Every line of the material is to be returned verbatim. Pictures stay out.

────

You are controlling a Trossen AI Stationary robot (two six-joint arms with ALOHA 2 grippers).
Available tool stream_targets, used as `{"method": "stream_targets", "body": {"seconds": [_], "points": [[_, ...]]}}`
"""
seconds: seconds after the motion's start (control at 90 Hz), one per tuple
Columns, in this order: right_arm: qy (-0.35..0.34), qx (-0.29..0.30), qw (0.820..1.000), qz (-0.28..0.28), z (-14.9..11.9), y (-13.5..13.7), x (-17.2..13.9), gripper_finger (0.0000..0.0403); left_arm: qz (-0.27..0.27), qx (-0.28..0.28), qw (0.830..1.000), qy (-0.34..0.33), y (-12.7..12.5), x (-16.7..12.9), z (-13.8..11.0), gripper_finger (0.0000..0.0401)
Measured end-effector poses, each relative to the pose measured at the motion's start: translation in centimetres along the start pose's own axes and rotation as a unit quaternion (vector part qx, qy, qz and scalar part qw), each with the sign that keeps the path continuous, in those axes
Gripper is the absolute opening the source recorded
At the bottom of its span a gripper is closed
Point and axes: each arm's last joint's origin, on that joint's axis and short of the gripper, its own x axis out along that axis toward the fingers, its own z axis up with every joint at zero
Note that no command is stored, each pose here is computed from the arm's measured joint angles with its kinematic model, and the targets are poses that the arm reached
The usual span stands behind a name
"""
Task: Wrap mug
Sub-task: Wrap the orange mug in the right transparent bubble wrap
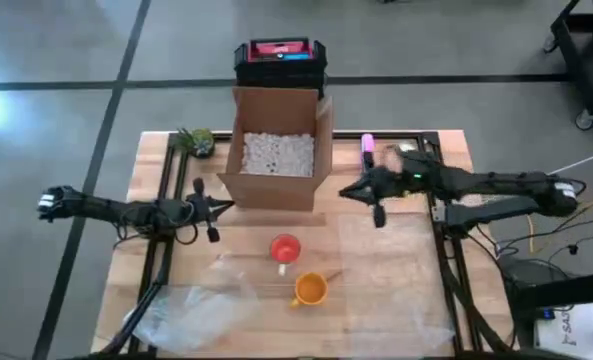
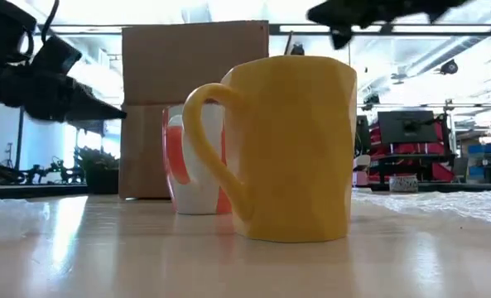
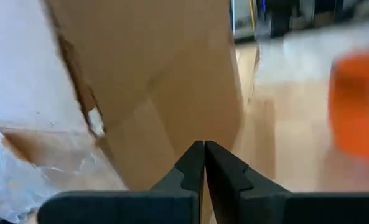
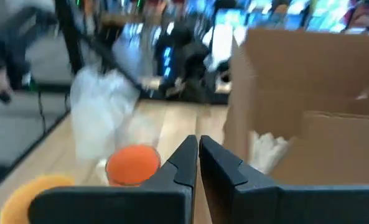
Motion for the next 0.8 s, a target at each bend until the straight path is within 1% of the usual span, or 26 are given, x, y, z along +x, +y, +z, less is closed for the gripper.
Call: {"method": "stream_targets", "body": {"seconds": [0.067,0.133,0.2,0.233,0.289,0.378,0.444,0.511,0.556,0.622,0.711,0.8], "points": [[0.025,-0.022,0.999,0.019,0.8,0.3,1.8,0.0002,-0.002,-0.065,0.997,-0.042,0.0,0.0,0.9,0.0000],[0.040,-0.044,0.998,0.037,1.9,0.6,3.6,0.0002,-0.005,-0.123,0.988,-0.091,0.2,-0.2,1.9,0.0000],[0.060,-0.056,0.995,0.055,2.7,1.0,5.5,0.0002,-0.011,-0.164,0.978,-0.130,0.3,-0.3,2.7,0.0000],[0.071,-0.059,0.994,0.061,3.1,1.1,6.4,0.0002,-0.012,-0.176,0.974,-0.144,0.3,-0.4,3.0,0.0000],[0.095,-0.069,0.990,0.074,3.6,1.4,8.0,0.0003,-0.012,-0.183,0.970,-0.158,0.4,-0.5,3.3,0.0000],[0.130,-0.085,0.983,0.093,4.0,1.8,10.4,0.0009,-0.012,-0.177,0.971,-0.158,0.4,-0.5,3.3,0.0000],[0.163,-0.095,0.976,0.105,4.2,2.2,12.0,0.0020,-0.028,-0.181,0.971,-0.152,0.2,-0.4,3.2,0.0000],[0.201,-0.106,0.969,0.099,4.4,2.6,13.4,0.0039,-0.055,-0.183,0.971,-0.143,0.0,-0.3,3.1,0.0000],[0.229,-0.116,0.962,0.091,4.3,2.9,14.2,0.0054,-0.064,-0.184,0.971,-0.137,-0.1,-0.1,3.0,0.0000],[0.268,-0.126,0.951,0.084,4.2,3.5,15.2,0.0079,-0.067,-0.184,0.972,-0.129,-0.2,0.0,2.8,0.0000],[0.315,-0.128,0.936,0.090,3.6,4.1,16.4,0.0112,-0.067,-0.185,0.974,-0.116,-0.4,0.2,2.6,0.0000],[0.341,-0.130,0.925,0.105,3.5,5.0,17.2,0.0139,-0.073,-0.184,0.975,-0.102,-0.6,0.4,2.3,0.0000]]}}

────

SOLUTION TO THE PROBLEM |
You are controlling a Trossen AI Stationary robot (two six-joint arms with ALOHA 2 grippers).
Available tool stream_targets, used as `{"method": "stream_targets", "body": {"seconds": [_], "points": [[_, ...]]}}`
"""
seconds: seconds after the motion's start (control at 90 Hz), one per tuple
Columns, in this order: right_arm: qy (-0.35..0.34), qx (-0.29..0.30), qw (0.820..1.000), qz (-0.28..0.28), z (-14.9..11.9), y (-13.5..13.7), x (-17.2..13.9), gripper_finger (0.0000..0.0403); left_arm: qz (-0.27..0.27), qx (-0.28..0.28), qw (0.830..1.000), qy (-0.34..0.33), y (-12.7..12.5), x (-16.7..12.9), z (-13.8..11.0), gripper_finger (0.0000..0.0401)
Measured end-effector poses, each relative to the pose measured at the motion's start: translation in centimetres along the start pose's own axes and rotation as a unit quaternion (vector part qx, qy, qz and scalar part qw), each with the sign that keeps the path continuous, in those axes
Gripper is the absolute opening the source recorded
At the bottom of its span a gripper is closed
Point and axes: each arm's last joint's origin, on that joint's axis and short of the gripper, its own x axis out along that axis toward the fingers, its own z axis up with every joint at zero
Note that no command is stored, each pose here is computed from the arm's measured joint angles with its kinematic model, and the targets are poses that the arm reached
The usual span stands behind a name
"""
Task: Wrap mug
Sub-task: Wrap the orange mug in the right transparent bubble wrap
Motion for the next 0.8 s, a target at each bend until the straight path is within 1% of the usual span, or 26 are given, x, y, z along +x, +y, +z, less is closed for the gripper.
Call: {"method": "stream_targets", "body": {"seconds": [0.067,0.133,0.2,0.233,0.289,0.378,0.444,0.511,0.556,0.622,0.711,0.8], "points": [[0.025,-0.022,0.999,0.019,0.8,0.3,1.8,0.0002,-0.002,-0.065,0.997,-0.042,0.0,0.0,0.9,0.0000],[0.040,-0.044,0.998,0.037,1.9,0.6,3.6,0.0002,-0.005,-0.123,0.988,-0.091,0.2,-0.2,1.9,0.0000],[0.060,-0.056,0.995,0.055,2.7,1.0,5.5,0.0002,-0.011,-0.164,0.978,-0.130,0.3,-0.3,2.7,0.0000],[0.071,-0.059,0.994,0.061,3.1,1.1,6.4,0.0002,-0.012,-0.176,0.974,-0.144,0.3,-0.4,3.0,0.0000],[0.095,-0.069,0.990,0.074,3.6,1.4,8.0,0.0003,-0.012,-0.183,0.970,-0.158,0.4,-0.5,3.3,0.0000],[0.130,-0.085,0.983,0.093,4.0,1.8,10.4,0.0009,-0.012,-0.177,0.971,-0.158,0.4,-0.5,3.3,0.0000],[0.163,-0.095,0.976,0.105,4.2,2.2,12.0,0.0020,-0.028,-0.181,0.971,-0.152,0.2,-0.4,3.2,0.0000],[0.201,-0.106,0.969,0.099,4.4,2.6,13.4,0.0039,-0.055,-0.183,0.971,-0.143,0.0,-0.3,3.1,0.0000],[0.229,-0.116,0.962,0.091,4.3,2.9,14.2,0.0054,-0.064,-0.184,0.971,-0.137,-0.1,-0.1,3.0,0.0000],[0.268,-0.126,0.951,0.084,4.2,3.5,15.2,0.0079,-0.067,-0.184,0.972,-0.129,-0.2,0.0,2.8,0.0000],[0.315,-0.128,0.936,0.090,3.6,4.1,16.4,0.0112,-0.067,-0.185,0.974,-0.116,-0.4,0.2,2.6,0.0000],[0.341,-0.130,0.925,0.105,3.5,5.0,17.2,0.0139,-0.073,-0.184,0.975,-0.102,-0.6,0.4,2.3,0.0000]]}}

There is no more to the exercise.